I too try and brush Teddy's teeth every day....although I really only start and Teddy finishes....he loves to brush his teeth and I was told by the vet that his teeth are in great shape so I will continue. I use a natural flavored paste for him and he comes a running...that is the battle, finding one they like using so they don't need to fight you to open the mouth.


----------



## Carla (Aug 30, 2005)

I brush Shotzi's teeth everyday. I agree that finding a toothpaste that they like is half the battle. I do think though that some dogs put up a fight no matter what you do.









Carla & Shotzi


----------



## eyespy (Jan 31, 2006)

Well you know what happens when you don't brush enough.........Just check out JoJo, Bubba and SallySue



*names changes to protect the innocent


----------



## RexsMom (Jun 8, 2005)

We brush Rex's teeth 3 to 4 times a week and he hates it so I fear that I dont do it well enough. Has anyone tried that stuff that you put in there drinking water that Petsmart carries (not sure the name)? Is it safe, does it work?


----------



## Gemma (Jan 19, 2006)

OMG , eyespy !! where in the world do you get those pictures?
















Well I never brush Sparkey's teeth. I might have done it once or twice but that was enough for me. It is impossible


----------



## Deanna (Jan 14, 2005)

> Has anyone tried that stuff that you put in there drinking water that Petsmart carries (not sure the name)?

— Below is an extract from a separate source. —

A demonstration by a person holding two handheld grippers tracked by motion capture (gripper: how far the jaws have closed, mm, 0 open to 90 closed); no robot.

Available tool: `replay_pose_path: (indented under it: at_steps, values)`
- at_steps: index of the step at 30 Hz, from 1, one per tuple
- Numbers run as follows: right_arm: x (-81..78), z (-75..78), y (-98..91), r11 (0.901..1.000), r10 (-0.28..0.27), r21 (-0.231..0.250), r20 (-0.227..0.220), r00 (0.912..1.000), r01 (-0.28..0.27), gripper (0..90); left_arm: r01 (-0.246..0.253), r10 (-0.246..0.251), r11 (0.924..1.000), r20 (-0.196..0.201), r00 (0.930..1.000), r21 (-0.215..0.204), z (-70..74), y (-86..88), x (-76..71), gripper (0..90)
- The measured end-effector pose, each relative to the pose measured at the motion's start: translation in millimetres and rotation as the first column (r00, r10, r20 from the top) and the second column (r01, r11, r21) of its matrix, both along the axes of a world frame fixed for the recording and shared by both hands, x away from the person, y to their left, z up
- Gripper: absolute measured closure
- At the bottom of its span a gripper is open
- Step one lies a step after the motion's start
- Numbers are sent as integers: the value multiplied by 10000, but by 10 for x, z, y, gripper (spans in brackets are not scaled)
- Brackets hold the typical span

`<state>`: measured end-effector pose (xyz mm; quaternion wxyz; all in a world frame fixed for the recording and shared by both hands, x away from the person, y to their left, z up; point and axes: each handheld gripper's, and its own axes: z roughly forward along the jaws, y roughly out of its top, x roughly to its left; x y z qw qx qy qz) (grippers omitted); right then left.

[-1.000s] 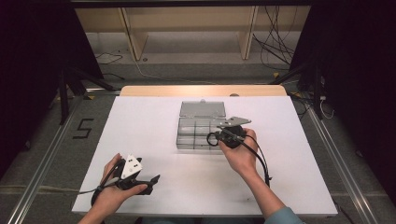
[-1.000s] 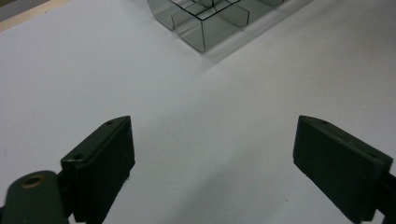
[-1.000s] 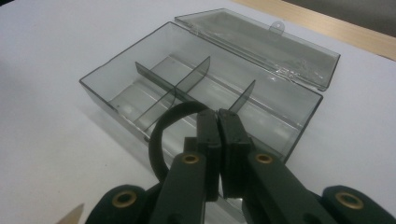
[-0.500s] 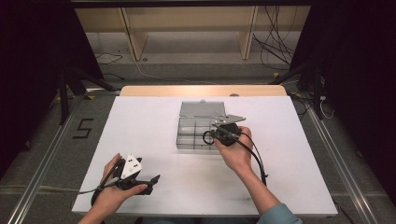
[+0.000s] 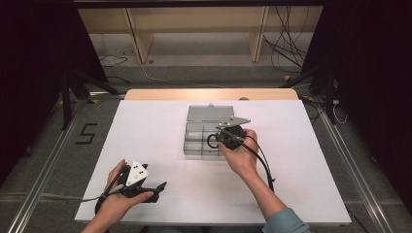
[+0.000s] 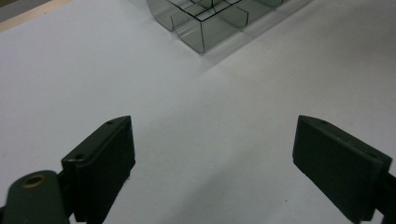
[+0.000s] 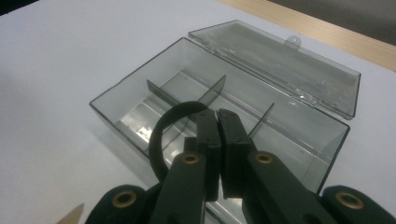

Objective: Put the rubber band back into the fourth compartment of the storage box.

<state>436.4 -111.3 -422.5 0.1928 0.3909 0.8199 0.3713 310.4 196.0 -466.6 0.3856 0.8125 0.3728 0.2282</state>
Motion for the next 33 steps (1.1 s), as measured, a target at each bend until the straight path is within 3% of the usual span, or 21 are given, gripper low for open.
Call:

Is it safe, does it work?[/B]


My vet recommended it, but Wilson barely drinks any water. He eats crushed ice (yes we bought a special ice crusher just for him!) 

The vet tech also mentioned some sort of gel that you can rub on their teeth that lasts a few days, does anyone know what she was talking about? 

I do brush Wilson's teeth every day, but he has really bad teeth and he isn't even two yet. My vet said he had never seen such bad teeth on such a young dog.







I use a teeny tiny electric tooth brush, I can stick it in and even if he won't let me have contact for long it does way more good a lot faster than I could by brushing. 

When hunting for a toothpaste be sure to check the ingredients, when I first started looking many of them had sugar in them! I finally found one at a local pet supply place that had no sugar, no salt, no flour or corn. I can't remember the name, but I will check when I get home and post the name of it.


----------



## RexsMom (Jun 8, 2005)

> > index.php?act=findpost&pid=149743
> 
> 
> 
> ...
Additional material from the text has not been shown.